Week 9: Lots of things!

This week has been a big week – extending SELECT to load up datasets from logical files, modules, functions, and running from a CLI was worked on. There’s a lot to uncover!

Select from dataset

As layouts have now been introduced, one handy way of using select can be added in – loading up a dataset. The idea behind it is similar to how join works in HSQL – a new aliased variable that contains the necessary table. The shape of the table may be made out from the layout that was supplied to the command. Consider the following example:

Select * from '~file::file.thor' layout l1;

This above example selects from the logical file using the layout l1. To see how this would translate to ECL, we can take the following example as what we want to achieve –

__r__action_x :=FUNCTION
  src1 := DATASET('~file::file.thor',l1,THOR);
  res := TABLE(src1,{src1});
  return res;
END;
__r__action_x; // this is the end result-> assign it if needed

Taking a look at SELECT, we can add support for ECL’s 4 supported types – XML, JSON, CSV, THOR. THOR is relatively easy to work with, but CSV files very commonly need to have their headers stripped (CSV(HEADING(1)) more precisely, when writing the ECL Code). This, might be a good point for SELECT’s offset clause to fit in. Currently it can only work with limit, but that restriction can be lifted later (by falling back to array subscripting).

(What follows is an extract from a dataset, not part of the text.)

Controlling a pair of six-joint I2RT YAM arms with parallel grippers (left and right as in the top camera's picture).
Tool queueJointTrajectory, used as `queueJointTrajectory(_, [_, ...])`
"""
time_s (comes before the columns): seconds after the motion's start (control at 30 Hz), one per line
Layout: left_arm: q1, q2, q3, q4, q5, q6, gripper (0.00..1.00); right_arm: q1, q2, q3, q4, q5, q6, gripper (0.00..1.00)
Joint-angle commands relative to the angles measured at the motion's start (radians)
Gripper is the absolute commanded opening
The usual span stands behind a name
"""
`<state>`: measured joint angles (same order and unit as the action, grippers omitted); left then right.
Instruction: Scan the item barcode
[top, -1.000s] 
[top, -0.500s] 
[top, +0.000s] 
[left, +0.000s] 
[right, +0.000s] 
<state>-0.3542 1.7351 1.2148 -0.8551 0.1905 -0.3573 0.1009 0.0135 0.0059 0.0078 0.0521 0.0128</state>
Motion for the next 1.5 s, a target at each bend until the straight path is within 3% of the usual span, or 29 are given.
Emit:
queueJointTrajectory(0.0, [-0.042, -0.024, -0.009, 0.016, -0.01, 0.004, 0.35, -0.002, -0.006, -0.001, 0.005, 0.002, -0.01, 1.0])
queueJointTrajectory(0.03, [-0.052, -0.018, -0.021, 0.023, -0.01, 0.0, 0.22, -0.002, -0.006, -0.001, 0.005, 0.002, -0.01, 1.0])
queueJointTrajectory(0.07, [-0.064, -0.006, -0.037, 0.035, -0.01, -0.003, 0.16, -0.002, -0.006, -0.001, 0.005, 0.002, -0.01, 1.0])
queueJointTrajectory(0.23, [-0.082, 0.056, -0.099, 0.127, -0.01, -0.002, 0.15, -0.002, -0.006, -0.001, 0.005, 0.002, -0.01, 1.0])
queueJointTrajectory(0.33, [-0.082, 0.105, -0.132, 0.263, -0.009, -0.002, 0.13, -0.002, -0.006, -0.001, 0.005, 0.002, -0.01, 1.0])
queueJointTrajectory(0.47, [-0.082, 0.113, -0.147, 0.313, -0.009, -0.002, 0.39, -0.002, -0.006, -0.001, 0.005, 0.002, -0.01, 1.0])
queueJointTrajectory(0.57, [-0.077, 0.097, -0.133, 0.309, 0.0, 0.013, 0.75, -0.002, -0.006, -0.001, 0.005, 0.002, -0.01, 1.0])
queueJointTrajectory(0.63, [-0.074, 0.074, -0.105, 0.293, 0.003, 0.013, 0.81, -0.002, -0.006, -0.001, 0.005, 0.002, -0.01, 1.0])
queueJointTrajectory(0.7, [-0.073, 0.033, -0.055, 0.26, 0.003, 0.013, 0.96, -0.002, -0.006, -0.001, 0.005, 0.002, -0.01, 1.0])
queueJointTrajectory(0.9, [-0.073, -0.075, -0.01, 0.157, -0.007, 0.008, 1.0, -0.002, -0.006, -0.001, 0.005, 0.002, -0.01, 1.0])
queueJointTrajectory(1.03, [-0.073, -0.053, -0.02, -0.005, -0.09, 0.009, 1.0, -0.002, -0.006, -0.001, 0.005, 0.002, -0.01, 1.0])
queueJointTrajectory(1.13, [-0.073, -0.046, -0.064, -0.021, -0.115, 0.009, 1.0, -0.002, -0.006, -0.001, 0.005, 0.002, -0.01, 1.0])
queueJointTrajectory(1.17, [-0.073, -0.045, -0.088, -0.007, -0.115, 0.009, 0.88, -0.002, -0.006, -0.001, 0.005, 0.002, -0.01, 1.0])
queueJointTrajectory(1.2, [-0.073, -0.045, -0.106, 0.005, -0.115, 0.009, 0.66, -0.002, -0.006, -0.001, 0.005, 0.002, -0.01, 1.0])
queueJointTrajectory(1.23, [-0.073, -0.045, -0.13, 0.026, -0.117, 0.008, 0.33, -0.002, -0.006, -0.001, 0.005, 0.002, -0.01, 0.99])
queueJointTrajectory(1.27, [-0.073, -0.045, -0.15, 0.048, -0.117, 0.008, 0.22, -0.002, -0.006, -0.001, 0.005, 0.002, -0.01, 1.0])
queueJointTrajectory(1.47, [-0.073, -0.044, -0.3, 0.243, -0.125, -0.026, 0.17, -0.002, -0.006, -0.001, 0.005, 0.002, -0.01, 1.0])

Adding this SELECT Dataset as a separate node for the AST, we can treat it just like a join, and voila!

Modules

Modules are a great way to represent and structure code. Thankfully, as we’ve worked with select, the modelling style is similar here. The variable table entry for modules already exist, so its just a matter of adding in the right syntax. A good one to start would be

x = create module(
  export k = 65;
  shared j = 66;
  l = 67;
);

Currently the grammar still includes ECL’s three visibility modes, but we will look at that later.

When creating an AST node, we can create a new scope, and put our new variables in to create the module before popping them off to create the module entry; and while I thought this was easier, this was more of a “easier said than done”. However, thankfully, it didn’t take much longer since as I had mentioned, the data types were already in place.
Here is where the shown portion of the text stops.